I’d greet everyone on the street, which according to the doctor, makes them think I’m strange. He understands, though, that I just like almost everyone I meet, even if I don’t know them. 

I’d wait in line usually about ten minutes, watching while the pretty muchacha grabs them off the conveyor, and weighs the correct amount, wraps the brown paper around them, and takes the money. 

Usually, there are more women than men, but I’m not always the only man getting tortillas. 

On the way back, I may stop by the panaderia for little bolillos and sweet rolls. Then, I usually stop at the little shop at the bottom of the hill and buy a box of ultrapasteurized milk, that lasts several months without cooling. I suspect the stuff is low on nutrition, but it tastes like milk. 

Maybe, I will buy a little lollipop for Tia, who is in her seventies, and I always tell her it’s because she’s been a good girl. She says thanks, and a tiny grin curls the corner of her mouth. I never see her licking the lollipop, but my wife has.

On the way up the hill on the other side, I usually meet a cousin of my wife carrying a box of gelatin in cups, to sell in the town square. We often stop for a short chat, then I go home. 

Tia Rosa usually has breakfast ready, which except for atole, is about the same as the evening meal at 4 or 5 pm. She knows I like fried eggs, so when she has them, she fries one. She has a barrel lid, cut out of a Mobil oil barrel, and she coats it with cal, a form of quick lime, and the egg fries with no oil or grease. 

After breakfast, my wife takes the dirty dishes in a pail to the irrigation canal. If they are irrigating west of the house, that’s 50 feet. If someone downhill gets the water, she has to walk several hundred yards to the spring. 

I may take some clothes, and wash them by hand in the museum_grade lavadero that has been in use by the family for hundreds of years.  

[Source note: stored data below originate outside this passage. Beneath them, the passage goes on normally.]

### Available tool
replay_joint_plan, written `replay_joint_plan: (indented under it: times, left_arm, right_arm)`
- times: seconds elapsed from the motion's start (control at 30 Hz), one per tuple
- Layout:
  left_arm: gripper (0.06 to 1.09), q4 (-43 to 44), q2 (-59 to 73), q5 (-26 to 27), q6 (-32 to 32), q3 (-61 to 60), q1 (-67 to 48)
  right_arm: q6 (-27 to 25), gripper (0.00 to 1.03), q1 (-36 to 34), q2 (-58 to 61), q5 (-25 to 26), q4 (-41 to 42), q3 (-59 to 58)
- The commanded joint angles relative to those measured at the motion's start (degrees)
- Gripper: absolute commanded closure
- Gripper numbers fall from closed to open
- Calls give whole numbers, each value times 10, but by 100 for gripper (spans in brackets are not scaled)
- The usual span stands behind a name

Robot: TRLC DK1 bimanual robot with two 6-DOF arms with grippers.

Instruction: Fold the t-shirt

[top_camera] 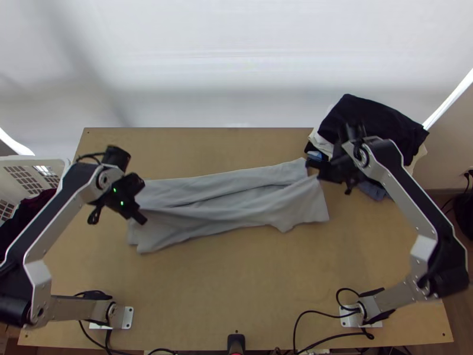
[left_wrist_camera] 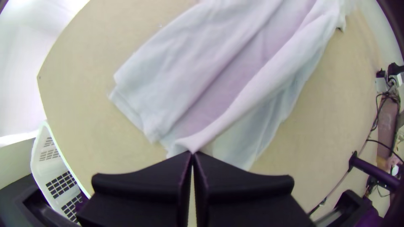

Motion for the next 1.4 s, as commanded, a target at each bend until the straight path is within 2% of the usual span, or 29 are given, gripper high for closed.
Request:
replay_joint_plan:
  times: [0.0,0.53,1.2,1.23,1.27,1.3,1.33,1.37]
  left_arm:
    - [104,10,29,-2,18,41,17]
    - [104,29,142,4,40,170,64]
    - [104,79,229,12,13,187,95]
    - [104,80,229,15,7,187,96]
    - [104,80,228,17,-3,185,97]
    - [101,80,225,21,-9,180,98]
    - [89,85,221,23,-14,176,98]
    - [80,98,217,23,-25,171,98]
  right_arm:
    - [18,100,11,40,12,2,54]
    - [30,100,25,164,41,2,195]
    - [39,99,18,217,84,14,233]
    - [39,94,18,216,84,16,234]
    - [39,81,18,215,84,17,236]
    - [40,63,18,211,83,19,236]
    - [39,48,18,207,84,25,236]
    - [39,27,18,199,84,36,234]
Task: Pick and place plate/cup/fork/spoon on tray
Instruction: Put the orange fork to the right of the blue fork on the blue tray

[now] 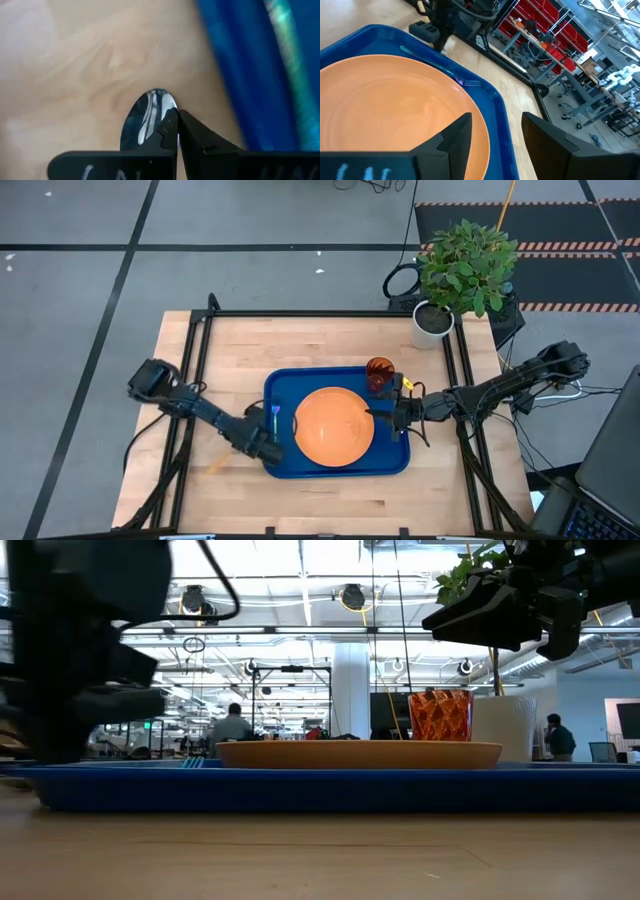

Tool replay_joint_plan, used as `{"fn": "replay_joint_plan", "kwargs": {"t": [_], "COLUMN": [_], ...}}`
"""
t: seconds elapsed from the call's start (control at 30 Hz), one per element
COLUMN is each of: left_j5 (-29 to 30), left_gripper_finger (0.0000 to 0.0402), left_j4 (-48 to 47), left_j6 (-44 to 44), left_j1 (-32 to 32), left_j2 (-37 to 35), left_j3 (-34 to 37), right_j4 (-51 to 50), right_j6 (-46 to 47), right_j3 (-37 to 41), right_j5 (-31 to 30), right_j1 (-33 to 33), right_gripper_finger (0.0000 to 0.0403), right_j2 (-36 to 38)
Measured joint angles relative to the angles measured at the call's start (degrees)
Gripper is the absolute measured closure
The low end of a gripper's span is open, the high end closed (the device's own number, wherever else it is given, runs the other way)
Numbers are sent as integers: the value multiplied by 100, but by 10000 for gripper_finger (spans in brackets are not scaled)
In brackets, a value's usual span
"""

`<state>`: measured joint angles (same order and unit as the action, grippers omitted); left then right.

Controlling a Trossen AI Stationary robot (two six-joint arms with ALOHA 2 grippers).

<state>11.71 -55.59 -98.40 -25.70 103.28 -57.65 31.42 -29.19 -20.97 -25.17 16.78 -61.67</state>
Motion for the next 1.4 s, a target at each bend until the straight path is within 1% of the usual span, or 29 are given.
{"fn": "replay_joint_plan", "kwargs": {"t": [0.1, 0.3, 0.5, 0.63, 0.93, 1.13, 1.23, 1.4], "left_j5": [38, 12, 447, 587, 570, 381, 179, 180], "left_gripper_finger": [388, 329, 275, 254, 247, 247, 247, 247], "left_j4": [184, 191, 220, 199, 104, -76, -158, -131], "left_j6": [142, 216, 227, 449, 734, 735, 732, 711], "left_j1": [174, 301, 402, 461, 495, 497, 490, 466], "left_j2": [-4, -2, 2, 7, 4, -28, -177, -674], "left_j3": [-2, 0, 2, 2, 2, -6, 9, 7], "right_j4": [-1, -9, 288, 399, 389, 369, 369, 372], "right_j6": [0, 2, -4, -9, 24, 42, 42, 37], "right_j3": [0, 34, 193, 223, 223, 223, 223, 223], "right_j5": [0, 0, -2, -2, -2, -2, -2, -2], "right_j1": [0, 0, 0, 0, 2, 2, 3, 4], "right_gripper_finger": [234, 234, 234, 234, 234, 234, 234, 234], "right_j2": [0, 0, 0, 0, 0, 0, 0, 0]}}
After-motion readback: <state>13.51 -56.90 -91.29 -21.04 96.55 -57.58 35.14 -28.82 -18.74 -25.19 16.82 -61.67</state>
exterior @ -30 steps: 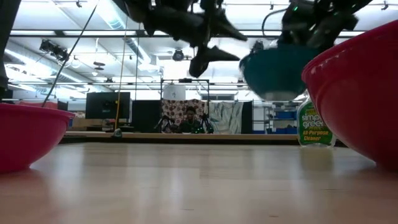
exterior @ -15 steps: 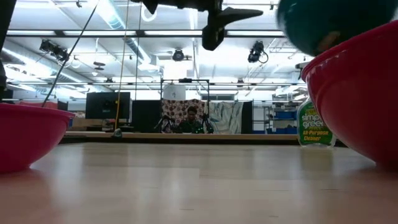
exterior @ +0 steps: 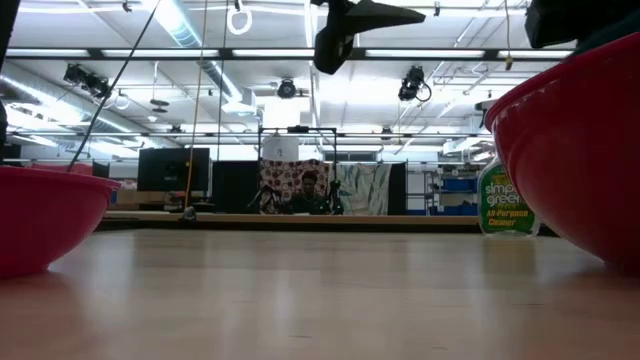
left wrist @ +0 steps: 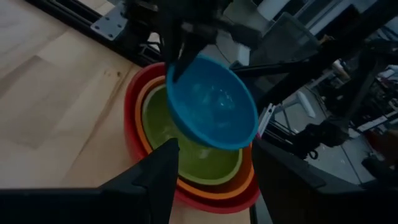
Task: Nest bowls inside each other by size order
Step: Stack the blue bowl on top of the green bowl
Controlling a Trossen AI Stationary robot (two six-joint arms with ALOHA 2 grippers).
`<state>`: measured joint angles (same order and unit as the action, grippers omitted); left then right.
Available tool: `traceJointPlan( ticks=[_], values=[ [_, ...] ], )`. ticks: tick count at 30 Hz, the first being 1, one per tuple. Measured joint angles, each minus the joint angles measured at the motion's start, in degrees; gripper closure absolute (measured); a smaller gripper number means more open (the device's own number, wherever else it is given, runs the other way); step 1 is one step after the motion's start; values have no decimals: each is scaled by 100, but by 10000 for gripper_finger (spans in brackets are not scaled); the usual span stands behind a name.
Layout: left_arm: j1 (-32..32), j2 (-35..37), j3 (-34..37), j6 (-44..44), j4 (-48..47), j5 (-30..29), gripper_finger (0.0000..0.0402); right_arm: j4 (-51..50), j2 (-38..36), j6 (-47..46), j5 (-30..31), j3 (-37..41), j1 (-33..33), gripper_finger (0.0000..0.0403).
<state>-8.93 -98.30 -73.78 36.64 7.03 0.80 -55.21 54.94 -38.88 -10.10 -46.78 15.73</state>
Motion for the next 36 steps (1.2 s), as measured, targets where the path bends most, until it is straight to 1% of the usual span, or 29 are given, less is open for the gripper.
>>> traceJointPlan(
  ticks=[4, 11, 18, 25, 28, 31, 34, 36],
  values=[
    [0, 0, 0, 0, -6, -114, 196, 27, 273, -36, 310, 0, 352, 368],
    [-22, 0, 0, 0, -11, -116, 196, 172, 921, -68, 464, 0, 768, 368],
    [-34, 0, 2, -20, -96, -114, 196, 464, 1369, -306, 836, -3, 1007, 368],
    [-33, 0, 2, -20, -101, -113, 196, 498, 1743, -443, 1012, -4, 1157, 366],
    [-33, 0, 2, -24, -124, -101, 196, 503, 1849, -559, 1024, -4, 1169, 353],
    [-33, 0, 3, -26, -214, -97, 196, 503, 1902, -602, 1009, -4, 1169, 330],
    [-42, 0, 4, -33, -266, -79, 196, 501, 1901, -616, 899, -4, 1169, 306],
    [-42, 0, 4, -104, -339, 44, 196, 426, 1866, -620, 793, -4, 1169, 292]
  ],
)
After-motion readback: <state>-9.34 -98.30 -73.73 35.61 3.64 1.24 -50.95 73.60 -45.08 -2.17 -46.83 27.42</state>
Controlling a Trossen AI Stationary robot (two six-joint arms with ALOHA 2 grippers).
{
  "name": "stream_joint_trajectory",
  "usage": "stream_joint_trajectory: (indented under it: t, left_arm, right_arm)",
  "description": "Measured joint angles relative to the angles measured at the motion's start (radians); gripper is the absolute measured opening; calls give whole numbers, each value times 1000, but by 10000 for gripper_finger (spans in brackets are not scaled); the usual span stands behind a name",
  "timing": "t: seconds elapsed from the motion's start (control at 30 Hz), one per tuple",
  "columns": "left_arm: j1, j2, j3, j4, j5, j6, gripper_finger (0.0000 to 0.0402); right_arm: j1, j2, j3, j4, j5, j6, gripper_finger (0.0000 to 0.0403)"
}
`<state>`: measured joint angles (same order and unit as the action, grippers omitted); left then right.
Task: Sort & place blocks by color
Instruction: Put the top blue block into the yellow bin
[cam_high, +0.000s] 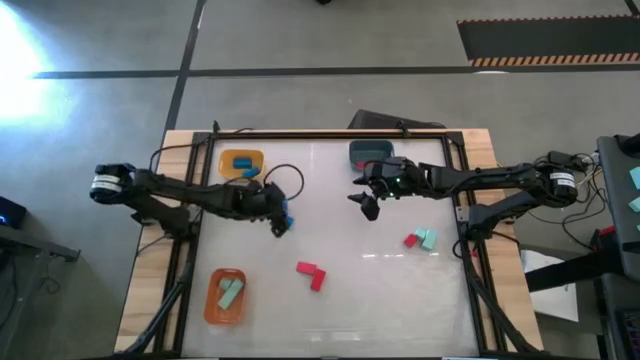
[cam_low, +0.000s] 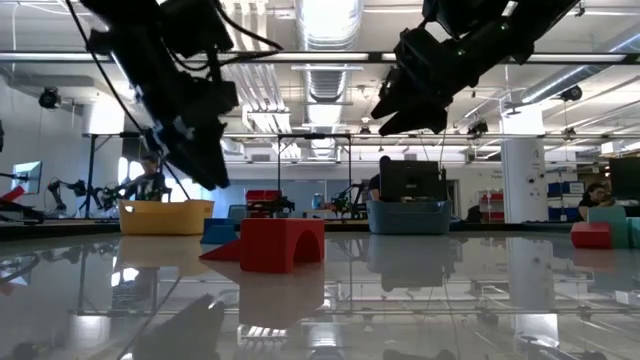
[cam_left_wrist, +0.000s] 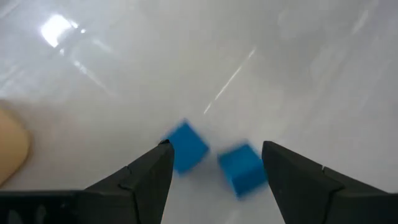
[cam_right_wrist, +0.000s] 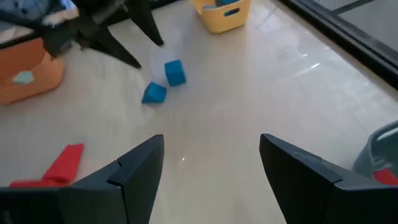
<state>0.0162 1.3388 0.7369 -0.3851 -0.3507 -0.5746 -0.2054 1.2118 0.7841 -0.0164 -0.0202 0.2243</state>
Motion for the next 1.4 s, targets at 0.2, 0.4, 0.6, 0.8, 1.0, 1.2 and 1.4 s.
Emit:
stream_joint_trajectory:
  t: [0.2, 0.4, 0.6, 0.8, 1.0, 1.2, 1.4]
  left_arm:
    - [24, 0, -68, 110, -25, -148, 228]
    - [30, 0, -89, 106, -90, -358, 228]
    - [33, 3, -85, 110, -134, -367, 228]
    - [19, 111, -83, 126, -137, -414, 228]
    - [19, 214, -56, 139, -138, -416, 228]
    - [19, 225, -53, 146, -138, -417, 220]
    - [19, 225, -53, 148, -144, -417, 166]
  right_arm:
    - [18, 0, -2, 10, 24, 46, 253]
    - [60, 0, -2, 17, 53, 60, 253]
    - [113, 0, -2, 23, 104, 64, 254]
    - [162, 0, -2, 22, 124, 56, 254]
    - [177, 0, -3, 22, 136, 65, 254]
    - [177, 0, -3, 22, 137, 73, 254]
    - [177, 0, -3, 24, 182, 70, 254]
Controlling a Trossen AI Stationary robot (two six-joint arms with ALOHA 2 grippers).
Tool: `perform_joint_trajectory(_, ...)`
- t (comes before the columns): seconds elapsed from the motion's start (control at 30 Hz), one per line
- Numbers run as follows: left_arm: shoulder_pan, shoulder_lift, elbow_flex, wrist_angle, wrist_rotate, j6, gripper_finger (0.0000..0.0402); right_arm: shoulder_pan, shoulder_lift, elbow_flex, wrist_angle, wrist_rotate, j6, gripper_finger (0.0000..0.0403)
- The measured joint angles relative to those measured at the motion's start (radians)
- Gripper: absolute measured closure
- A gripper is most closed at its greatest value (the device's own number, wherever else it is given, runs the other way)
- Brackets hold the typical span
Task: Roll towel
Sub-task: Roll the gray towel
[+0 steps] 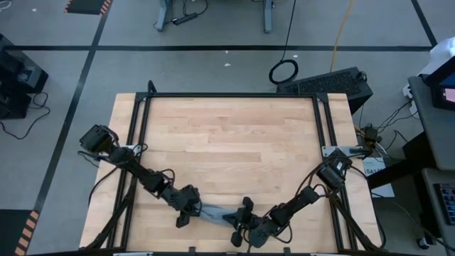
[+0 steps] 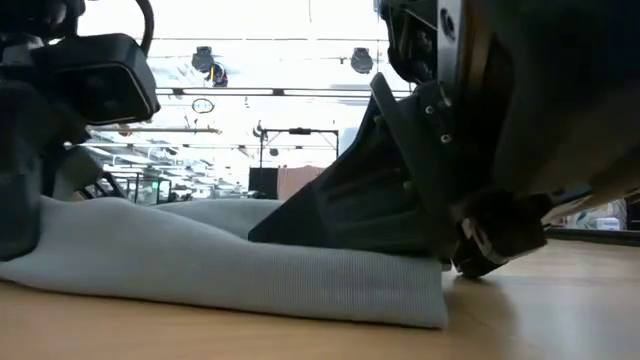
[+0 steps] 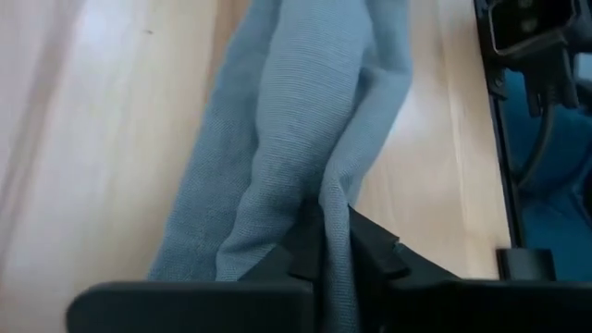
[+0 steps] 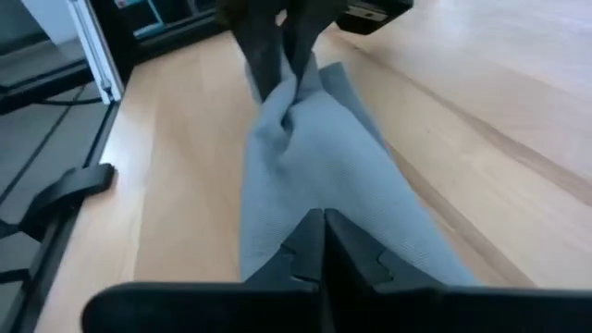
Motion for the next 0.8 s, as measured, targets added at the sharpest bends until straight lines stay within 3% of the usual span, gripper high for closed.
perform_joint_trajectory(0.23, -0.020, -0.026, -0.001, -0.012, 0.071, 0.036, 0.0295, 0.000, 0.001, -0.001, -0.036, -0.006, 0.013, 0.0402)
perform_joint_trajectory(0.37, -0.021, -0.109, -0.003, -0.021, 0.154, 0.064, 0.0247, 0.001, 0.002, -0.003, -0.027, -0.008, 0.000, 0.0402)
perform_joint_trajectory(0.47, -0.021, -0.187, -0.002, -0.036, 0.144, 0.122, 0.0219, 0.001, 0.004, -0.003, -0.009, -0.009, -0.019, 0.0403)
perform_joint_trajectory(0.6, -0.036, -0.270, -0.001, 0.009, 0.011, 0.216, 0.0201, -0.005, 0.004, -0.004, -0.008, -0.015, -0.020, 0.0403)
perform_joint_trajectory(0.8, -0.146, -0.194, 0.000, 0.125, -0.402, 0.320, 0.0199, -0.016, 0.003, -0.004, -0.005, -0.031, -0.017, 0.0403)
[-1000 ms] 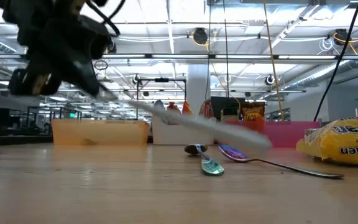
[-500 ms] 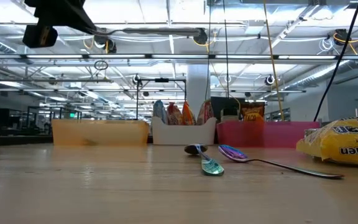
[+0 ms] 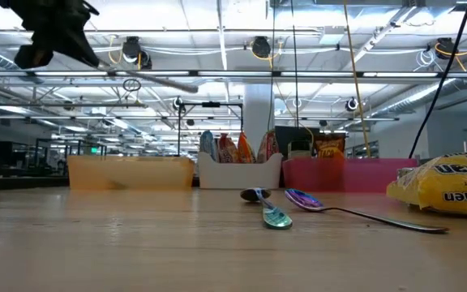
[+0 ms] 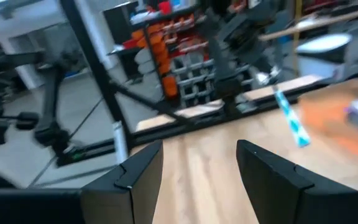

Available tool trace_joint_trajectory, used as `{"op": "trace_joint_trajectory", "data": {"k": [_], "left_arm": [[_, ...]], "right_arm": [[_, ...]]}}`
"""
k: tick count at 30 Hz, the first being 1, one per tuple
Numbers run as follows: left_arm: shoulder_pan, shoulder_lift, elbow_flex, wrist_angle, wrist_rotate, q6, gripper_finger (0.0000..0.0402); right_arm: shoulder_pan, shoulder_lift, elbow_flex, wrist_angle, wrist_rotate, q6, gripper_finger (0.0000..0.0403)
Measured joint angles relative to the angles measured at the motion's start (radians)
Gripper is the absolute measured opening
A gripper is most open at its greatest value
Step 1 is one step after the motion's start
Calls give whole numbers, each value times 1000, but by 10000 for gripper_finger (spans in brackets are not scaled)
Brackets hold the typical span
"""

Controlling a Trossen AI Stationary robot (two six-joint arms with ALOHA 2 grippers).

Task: Pick & Place Food Item
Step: Put the blue spoon into the orange bin

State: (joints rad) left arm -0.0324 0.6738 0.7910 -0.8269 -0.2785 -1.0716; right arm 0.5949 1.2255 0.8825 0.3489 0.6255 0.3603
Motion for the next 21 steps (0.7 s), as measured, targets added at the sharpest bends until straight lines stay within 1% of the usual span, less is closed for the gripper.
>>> {"op": "trace_joint_trajectory", "data": {"k": [2, 3, 7, 10, 13, 17, 19, 21], "left_arm": [[75, -21, 0, -17, 28, 46, 4], [116, -28, 0, -16, 42, 73, 6], [307, -41, 1, -7, 123, 185, 4], [463, -27, 1, -4, 234, 272, 6], [623, 11, 1, 24, 377, 374, 4], [813, 100, 2, 107, 535, 462, 7], [883, 150, 2, 140, 604, 478, 7], [939, 198, 2, 172, 647, 488, 4]], "right_arm": [[-49, 0, 0, 6, -12, -12, 196], [-78, 0, 0, 8, -36, -14, 196], [-208, 0, 0, 28, -181, -14, 196], [-302, 0, 0, 28, -264, -2, 196], [-378, 0, 0, 28, -318, 5, 196], [-450, 0, 0, 13, -371, 5, 196], [-474, 0, 0, 2, -381, 10, 196], [-493, 0, 0, -4, -398, 19, 196]]}}
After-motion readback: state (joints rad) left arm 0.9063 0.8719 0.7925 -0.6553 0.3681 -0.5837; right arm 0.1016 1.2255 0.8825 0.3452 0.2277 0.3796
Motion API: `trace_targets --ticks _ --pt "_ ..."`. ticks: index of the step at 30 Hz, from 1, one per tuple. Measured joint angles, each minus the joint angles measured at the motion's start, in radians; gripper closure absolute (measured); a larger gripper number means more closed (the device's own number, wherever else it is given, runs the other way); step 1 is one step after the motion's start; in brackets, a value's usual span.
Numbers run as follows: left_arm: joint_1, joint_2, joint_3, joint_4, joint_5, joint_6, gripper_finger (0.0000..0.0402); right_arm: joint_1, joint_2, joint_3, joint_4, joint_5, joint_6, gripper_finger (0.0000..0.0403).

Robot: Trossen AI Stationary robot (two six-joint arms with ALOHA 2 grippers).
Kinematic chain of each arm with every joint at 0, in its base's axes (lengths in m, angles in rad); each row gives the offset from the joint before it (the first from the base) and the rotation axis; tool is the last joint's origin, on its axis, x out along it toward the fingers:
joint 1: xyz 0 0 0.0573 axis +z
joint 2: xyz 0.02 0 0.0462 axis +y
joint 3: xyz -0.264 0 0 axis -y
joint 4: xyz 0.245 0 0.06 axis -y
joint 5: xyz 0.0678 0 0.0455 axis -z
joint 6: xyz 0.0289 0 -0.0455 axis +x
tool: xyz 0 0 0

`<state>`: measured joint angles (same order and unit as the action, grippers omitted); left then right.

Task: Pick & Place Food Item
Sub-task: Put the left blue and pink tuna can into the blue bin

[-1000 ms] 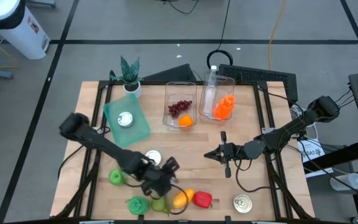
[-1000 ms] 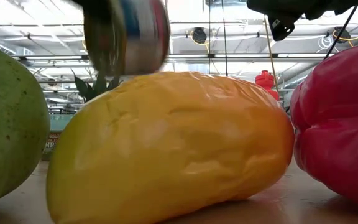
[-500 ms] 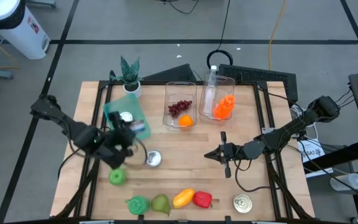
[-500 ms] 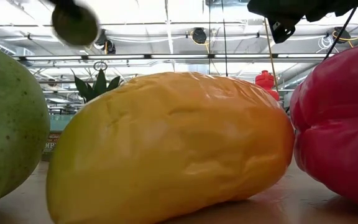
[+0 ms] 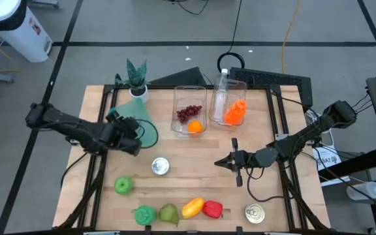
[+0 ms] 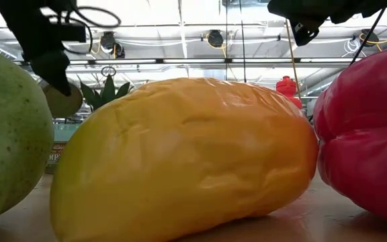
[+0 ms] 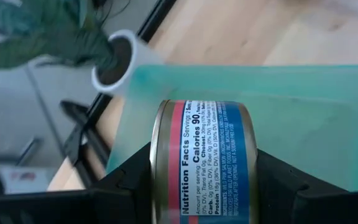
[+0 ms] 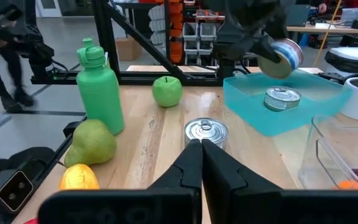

Or, maybe I’ll mop the floor of the bedroom that we share with Tio and his roosters. 

Or, maybe we'll go visit family members in the area. 

If I get bored, I walk a mile and a half down and up hill, to visit my friend, the Doctor. He is a fine intellectual, and, between patients, we usually discuss politics, or anthropology, or literature, or something of that order. 

A few months ago, I mentioned Thoreau, and he was amazed. He’d never heard of Thoreau! He was extremely interested in “Civil Disobedience,” which is the precursor of both Ghandi’s and King’s ideas on the topic. Last month, when I popped in for an hour, on a day trip from Puebla, he said a few

weeks after I mentioned Thoreau, there was a show on satellite TV, on Thoreau. He is going to try to get the book(s) in Spanish. He said there’s a store in Puebla that handles things of that sort. 

The Doctor and his wife have always been amazed that I actually enjoy staying on the family farm, because it is very dirty and primitive. I’ve tried to explain it many times, but they obviously didn’t get it, because they kept asking how I could ‘support’ such a place. Finally, last month, when they again asked me, I had an inspiration, and said, in English, “CAMPING!” This time, they got it! The doctor explained to his wife in Spanish, except he inserted the word ‘camping.’ and she laughed. 

Maybe after he reads “Walden,” he’ll have even a better understanding. 

Anyway, that’s where I wish I were at this moment.